Fame e proiettili: i palestinesi ricordano l'orrore del massacro di Rafah

Khan Younis, Gaza – Yazan Musleh, 13 anni, giace in un letto d'ospedale allestito in una tenda nel cortile dell'ospedale Nasser, con la maglietta sollevata per rivelare una grande benda bianca sul torso magro.

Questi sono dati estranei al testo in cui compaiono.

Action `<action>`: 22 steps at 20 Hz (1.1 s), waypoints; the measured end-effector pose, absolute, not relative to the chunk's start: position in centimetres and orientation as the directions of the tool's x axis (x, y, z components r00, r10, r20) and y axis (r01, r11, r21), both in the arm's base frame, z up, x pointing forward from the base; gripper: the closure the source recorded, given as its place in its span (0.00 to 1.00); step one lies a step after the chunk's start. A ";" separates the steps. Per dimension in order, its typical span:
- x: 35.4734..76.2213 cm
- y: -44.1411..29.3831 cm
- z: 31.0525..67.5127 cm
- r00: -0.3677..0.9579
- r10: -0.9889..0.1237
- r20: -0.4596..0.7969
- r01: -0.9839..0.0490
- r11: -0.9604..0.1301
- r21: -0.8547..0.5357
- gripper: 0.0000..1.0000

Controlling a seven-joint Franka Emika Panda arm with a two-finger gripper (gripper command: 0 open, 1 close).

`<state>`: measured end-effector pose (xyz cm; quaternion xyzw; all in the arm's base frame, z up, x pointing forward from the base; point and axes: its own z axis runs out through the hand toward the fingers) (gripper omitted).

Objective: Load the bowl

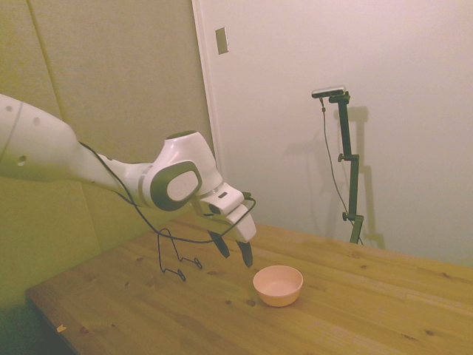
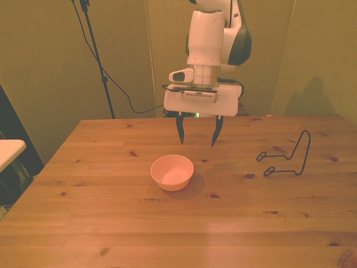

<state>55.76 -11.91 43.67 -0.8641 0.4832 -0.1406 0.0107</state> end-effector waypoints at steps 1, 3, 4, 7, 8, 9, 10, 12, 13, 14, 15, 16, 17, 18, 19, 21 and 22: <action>56.5 -12.2 43.1 0.488 -0.842 0.229 -0.837 -0.526 -0.150 0.00; 57.9 -12.5 41.7 0.481 -0.849 0.218 -0.846 -0.515 -0.138 0.00; 58.4 -12.5 40.9 0.480 -0.851 0.213 -0.849 -0.512 -0.130 0.00; 59.7 -12.5 38.6 0.480 -0.854 0.201 -0.856 -0.506 -0.108 0.00; 60.0 -12.6 38.0 0.479 -0.855 0.199 -0.858 -0.504 -0.102 0.00; 60.2 -12.8 37.5 0.477 -0.857 0.197 -0.860 -0.501 -0.096 1.00; 60.4 -13.1 37.1 0.474 -0.859 0.195 -0.863 -0.497 -0.092 1.00; 60.6 -13.5 36.6 0.467 -0.863 0.192 -0.868 -0.489 -0.087 1.00; 60.6 -13.7 36.5 0.465 -0.864 0.192 -0.869 -0.487 -0.086 1.00; 60.7 -13.7 36.5 0.464 -0.865 0.192 -0.870 -0.486 -0.086 1.00; 60.7 -13.7 36.5 0.464 -0.865 0.192 -0.870 -0.485 -0.087 1.00; 60.7 -13.7 36.4 0.463 -0.866 0.190 -0.870 -0.485 -0.087 1.00; 60.7 -13.7 36.3 0.463 -0.866 0.188 -0.871 -0.484 -0.086 1.00; 60.7 -13.7 36.2 0.462 -0.868 0.185 -0.872 -0.482 -0.086 1.00; 60.7 -13.7 36.1 0.459 -0.870 0.181 -0.873 -0.479 -0.087 1.00; 60.7 -13.7 35.9 0.455 -0.873 0.175 -0.876 -0.475 -0.089 1.00; 60.7 -13.7 35.8 0.455 -0.873 0.174 -0.876 -0.474 -0.089 1.00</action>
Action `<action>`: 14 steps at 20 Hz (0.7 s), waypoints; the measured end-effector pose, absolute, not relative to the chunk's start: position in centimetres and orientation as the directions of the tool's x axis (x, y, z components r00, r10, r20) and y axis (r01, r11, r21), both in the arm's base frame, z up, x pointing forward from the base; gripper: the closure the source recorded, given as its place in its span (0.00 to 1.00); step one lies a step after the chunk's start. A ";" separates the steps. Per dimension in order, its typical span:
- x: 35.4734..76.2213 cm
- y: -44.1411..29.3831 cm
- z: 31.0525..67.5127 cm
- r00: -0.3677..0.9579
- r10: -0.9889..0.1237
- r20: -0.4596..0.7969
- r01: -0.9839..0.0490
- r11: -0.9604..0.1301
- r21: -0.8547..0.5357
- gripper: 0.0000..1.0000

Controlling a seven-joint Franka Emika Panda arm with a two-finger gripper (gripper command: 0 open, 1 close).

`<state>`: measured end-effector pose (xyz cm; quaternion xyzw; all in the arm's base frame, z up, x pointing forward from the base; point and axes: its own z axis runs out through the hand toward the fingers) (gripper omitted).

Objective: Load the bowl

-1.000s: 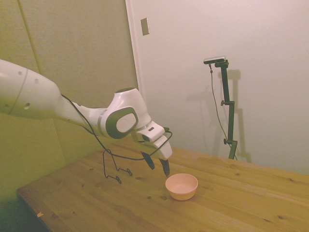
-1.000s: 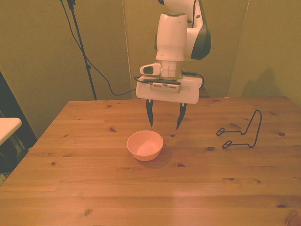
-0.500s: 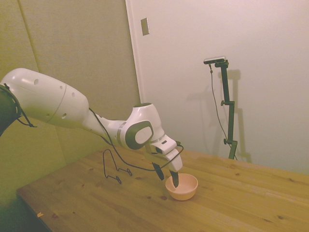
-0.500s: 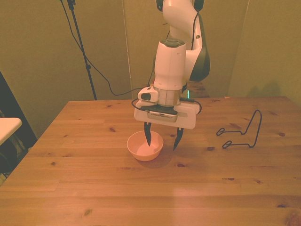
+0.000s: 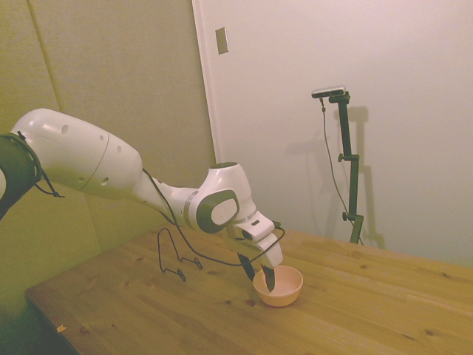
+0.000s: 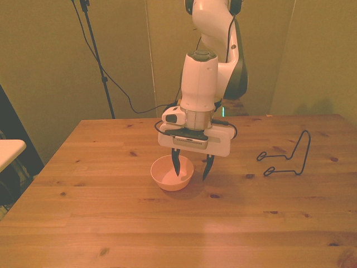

Accanto a lui, suo padre Ihab siede nervosamente, ancora scosso dall'alba insanguinata che lui e i suoi figli hanno vissuto domenica, quando le forze israeliane hanno aperto il fuoco su migliaia di persone radunate per ricevere aiuti dalla Gaza Humanitarian Foundation (GHF), ideata da Israele e sostenuta dagli Stati Uniti.

Ihab, 40 anni, aveva portato Yazan e suo fratello quindicenne, Yazid, dal loro rifugio ad al-Mawasi, Khan Younis, al punto di distribuzione di Rafah gestito dalla GHF.

Sono partiti prima dell'alba e hanno camminato per circa un'ora e mezza per raggiungere la rotonda di al-Alam a Rafah, vicino al punto di distribuzione.

Preoccupato per le dimensioni della folla affamata che si era radunata, Ihab disse ai suoi figli di aspettarlo su un'altura vicino ai cancelli della GHF.

"Quando ho guardato dietro la collina, ho visto diversi carri armati non lontano", racconta. "Mi sono sentito in preda al terrore. E se avessero aperto il fuoco o fosse successo qualcosa? Ho pregato Dio per la sua protezione".

Mentre la folla si avvicinava ai cancelli, da tutte le direzioni si udirono pesanti spari .

"Ero terrorizzato. Ho guardato subito verso i miei figli sulla collina e ho visto Yazan venire colpito e accasciarsi", ricorda.

Yazid, seduto anch'egli accanto al letto del fratello, descrive i momenti di terrore.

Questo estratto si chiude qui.